Kueppers: Lights, Camera, Zoom!

Technology has saved performing arts, but when COVID-19 is old news, I hope digital performing is, too.


by Henry Kueppers

Let me make myself abundantly clear: I appreciate Zoom and its ability to save plays, musicals and stand-up comedy by bringing together an audience of people safely and remotely. And by no means do I think anyone who has used Zoom or other telecommunication tools to broadcast these events is dumb or foolish for doing so. For Pete’s sake, we are not left with many safe options, okay? We clear on that, friend? Great. Now that I’ve said that … I hate Zoom performances and I really hope they become old news once the pandemic is over and done with.

You might be thinking to yourself, “Henry, don’t be your usual annoying, dumb self. Of course, we won’t be using Zoom once people can gather safely in society again.” Yet, I’m not so convinced. Think of it like this: Over the course of this entire pandemic, companies and employees have shifted their mindsets from never working from home to possibly working remotely for the rest of their lives. What’s to say this can’t happen in the arts? All I’m saying is, people have gotten used to being able to call into an otherwise live performance and watch from the comfort of their homes. Who’s to say people won’t want that after this pandemic is over? Not me!

Let’s also discuss the changing landscape of the theater industry as a whole. According to Forbes, Broadway is going to do some major overhaul if they don’t want to end up a thing of the past. For example, New York has always been a cultural hub for all things culture. Yet, in the aftermath of the pandemic, theaters and creatives alike have had to migrate to different cities in order to continue their work. So, even if live performances return, will tickets cost $100 more because of this huge setback? And speaking of accessibility, will Broadway and the in-person entertainment experience become even more exclusive, forcing out a large demographic of folks who can no longer afford to see a show? Will there be a similar effect on local theatres?

Or what about the fact that we’re seeing the emergence of musicals and plays migrating over to streaming platforms? Hamilton took Disney+ by storm over the holidays. Movies that were once blockbuster hits opening weekends are no longer given the chance to debut at the theater. Instead, films like “Wonder Woman 1984” or “Just Mercy” are going straight to streaming platforms and not through their usual studio routes to movie theaters. Will this new phenomenon completely eliminate the movie theater industry and further boost this Zoom era of receiving all our entertainment inside our own homes?

Of course, I assume that people will want to return to live shows.
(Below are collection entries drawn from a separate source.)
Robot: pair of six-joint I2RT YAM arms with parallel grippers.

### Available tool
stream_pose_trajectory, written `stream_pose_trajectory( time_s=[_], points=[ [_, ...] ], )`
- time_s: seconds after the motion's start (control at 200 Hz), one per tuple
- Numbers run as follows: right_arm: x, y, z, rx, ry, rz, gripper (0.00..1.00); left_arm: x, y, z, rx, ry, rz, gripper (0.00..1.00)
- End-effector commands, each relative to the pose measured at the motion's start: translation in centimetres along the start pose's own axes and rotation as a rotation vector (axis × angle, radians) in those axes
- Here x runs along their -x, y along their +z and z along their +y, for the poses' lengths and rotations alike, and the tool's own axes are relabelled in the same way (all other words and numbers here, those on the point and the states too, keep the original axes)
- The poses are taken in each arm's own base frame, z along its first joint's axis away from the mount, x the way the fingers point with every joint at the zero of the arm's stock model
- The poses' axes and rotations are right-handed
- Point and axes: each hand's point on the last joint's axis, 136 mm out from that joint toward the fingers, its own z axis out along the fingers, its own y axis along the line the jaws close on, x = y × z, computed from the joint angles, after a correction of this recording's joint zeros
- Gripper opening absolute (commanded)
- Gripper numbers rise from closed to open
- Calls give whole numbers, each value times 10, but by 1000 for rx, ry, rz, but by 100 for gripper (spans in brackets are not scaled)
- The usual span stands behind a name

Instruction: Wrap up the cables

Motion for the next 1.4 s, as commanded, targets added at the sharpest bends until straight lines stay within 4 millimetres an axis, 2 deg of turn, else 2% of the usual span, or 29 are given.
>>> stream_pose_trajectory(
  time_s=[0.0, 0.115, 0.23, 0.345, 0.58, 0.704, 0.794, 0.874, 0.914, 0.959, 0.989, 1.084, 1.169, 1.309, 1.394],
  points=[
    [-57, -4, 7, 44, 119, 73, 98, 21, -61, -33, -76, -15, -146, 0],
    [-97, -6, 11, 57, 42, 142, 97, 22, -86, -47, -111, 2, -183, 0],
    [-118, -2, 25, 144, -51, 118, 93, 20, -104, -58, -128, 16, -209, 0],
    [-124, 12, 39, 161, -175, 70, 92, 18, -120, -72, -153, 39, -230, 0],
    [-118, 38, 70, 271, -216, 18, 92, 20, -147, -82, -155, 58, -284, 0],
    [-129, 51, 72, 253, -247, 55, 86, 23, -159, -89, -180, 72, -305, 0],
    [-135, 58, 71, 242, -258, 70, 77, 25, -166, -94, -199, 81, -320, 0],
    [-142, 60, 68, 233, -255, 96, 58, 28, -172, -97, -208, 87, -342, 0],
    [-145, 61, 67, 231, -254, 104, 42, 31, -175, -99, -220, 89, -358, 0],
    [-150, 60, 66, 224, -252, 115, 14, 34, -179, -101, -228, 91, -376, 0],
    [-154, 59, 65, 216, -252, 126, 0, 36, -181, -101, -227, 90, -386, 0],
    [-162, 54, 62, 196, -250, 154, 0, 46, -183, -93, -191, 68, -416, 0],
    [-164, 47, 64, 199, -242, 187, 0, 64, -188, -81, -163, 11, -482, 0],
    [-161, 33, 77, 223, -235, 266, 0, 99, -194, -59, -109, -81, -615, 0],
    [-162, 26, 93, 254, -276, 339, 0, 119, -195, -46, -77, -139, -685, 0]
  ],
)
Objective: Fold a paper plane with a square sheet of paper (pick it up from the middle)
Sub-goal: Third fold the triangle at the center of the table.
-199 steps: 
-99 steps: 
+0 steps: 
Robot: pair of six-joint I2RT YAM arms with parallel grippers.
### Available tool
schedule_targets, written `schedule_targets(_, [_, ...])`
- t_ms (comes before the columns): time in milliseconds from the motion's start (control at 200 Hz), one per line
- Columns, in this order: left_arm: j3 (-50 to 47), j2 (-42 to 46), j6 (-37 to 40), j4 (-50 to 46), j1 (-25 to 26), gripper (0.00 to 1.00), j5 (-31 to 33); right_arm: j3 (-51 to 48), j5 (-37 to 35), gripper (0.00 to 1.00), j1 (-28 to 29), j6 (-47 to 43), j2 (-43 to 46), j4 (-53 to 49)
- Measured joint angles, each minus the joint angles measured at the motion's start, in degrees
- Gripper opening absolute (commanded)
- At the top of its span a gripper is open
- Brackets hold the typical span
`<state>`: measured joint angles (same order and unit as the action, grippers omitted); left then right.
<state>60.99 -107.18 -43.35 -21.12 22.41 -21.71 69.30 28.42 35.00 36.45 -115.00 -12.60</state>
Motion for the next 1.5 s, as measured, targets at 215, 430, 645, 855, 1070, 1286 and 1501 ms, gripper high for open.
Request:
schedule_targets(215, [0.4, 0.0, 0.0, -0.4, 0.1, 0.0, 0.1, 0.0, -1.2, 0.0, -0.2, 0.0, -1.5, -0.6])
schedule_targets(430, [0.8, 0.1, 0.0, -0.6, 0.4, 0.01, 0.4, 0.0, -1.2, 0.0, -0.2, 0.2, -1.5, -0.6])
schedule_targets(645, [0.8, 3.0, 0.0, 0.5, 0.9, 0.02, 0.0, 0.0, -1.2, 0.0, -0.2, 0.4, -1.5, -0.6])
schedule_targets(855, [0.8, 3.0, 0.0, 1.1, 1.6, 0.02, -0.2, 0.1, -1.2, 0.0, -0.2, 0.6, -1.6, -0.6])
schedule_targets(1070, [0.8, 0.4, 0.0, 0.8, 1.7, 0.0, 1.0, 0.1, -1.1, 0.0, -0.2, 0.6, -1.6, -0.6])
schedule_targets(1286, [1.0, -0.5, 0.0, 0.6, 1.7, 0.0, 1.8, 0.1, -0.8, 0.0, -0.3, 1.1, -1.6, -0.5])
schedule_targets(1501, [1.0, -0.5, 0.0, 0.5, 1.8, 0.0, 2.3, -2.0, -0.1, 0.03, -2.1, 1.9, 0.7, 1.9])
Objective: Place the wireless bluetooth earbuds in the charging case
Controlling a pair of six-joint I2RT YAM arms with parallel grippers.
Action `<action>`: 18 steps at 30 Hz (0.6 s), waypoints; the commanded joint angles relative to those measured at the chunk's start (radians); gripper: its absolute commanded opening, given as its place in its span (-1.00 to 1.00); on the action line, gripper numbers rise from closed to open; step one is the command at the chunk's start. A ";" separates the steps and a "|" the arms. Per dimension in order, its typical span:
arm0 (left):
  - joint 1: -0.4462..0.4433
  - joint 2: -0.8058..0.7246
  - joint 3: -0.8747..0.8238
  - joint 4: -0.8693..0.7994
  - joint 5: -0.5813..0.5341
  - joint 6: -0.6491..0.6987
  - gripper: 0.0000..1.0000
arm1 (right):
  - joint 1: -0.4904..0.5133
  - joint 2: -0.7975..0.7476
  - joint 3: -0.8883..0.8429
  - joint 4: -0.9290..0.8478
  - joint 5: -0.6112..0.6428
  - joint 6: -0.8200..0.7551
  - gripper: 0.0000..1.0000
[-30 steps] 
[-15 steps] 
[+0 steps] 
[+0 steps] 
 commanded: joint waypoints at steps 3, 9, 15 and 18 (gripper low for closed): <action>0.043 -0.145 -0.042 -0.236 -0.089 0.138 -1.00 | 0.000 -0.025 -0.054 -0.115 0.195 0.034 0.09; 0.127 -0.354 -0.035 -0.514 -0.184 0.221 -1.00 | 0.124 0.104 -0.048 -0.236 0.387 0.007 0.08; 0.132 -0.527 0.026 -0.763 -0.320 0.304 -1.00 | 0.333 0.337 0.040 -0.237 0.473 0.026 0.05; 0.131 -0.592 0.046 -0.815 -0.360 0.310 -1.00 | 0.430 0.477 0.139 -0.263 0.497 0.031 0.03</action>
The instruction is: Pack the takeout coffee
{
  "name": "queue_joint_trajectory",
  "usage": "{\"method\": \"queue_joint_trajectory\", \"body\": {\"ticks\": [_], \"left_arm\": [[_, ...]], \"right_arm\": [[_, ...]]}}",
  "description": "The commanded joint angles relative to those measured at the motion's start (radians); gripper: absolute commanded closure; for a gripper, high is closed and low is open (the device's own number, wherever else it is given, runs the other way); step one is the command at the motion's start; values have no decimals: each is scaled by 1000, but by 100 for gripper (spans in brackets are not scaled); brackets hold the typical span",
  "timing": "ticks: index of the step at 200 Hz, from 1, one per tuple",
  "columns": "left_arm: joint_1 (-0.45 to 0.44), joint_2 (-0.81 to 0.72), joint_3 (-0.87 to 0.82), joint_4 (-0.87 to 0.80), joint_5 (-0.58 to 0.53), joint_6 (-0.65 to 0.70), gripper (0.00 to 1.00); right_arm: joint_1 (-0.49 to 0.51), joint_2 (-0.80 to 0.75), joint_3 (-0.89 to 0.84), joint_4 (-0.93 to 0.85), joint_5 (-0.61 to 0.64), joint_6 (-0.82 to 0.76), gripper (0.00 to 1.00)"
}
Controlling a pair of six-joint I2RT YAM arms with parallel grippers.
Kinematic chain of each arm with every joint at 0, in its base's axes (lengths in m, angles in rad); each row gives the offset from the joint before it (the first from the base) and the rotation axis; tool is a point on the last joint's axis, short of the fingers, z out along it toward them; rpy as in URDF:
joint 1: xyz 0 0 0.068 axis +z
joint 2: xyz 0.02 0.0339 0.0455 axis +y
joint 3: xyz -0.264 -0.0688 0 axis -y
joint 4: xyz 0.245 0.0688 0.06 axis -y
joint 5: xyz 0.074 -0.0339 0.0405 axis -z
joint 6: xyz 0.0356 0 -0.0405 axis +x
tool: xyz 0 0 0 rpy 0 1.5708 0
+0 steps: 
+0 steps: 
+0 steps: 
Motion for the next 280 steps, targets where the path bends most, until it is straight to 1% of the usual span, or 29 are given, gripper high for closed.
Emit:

We all miss sitting in plush theater seats, acting like we understand art and culture and fighting for a spot in overcrowded bathrooms during intermission. I assume we all miss this, but you know what they say about assuming. It just makes an ass out of “u” and only you — yeah, that’s right. I’ll never be made to look like an ass, unless of course more people like Zoom entertainment than I thought.

So, do I have a proposal or action plan lined up for you? Absolutely not! I’m a hot-headed, red-blooded American who doesn’t know how to use the word “acquiesce” properly in a sentence. But will that stop me from giving you my opinion? Hell to the acquiesce no. Here is what I believe: For the time being, Zoom has been awesome. It’s probably brought lots of people joy because they’ve been able to either watch or perform meaningful acts that they otherwise thought would be impossible in the world of coronavirus. However, nothing can beat the experience of live theatre and performance. Therefore, I don’t want anyone getting any wise ideas and thinking it’ll be okay to keep Zoom around for these purposes.

Zoom, you’ve been a great substitute for the last year, and honestly, I don’t think the world should just quit Zoom cold turkey. Obviously, it does have a lot of advantages and can maybe be utilized to help shows reach a wider audience in the future and help lessen some accessibility issues facing performers and audiences. That all being said, when the day comes when Zoom is no longer needed, all I can say is I hope the door doesn’t hit its ass on the way out.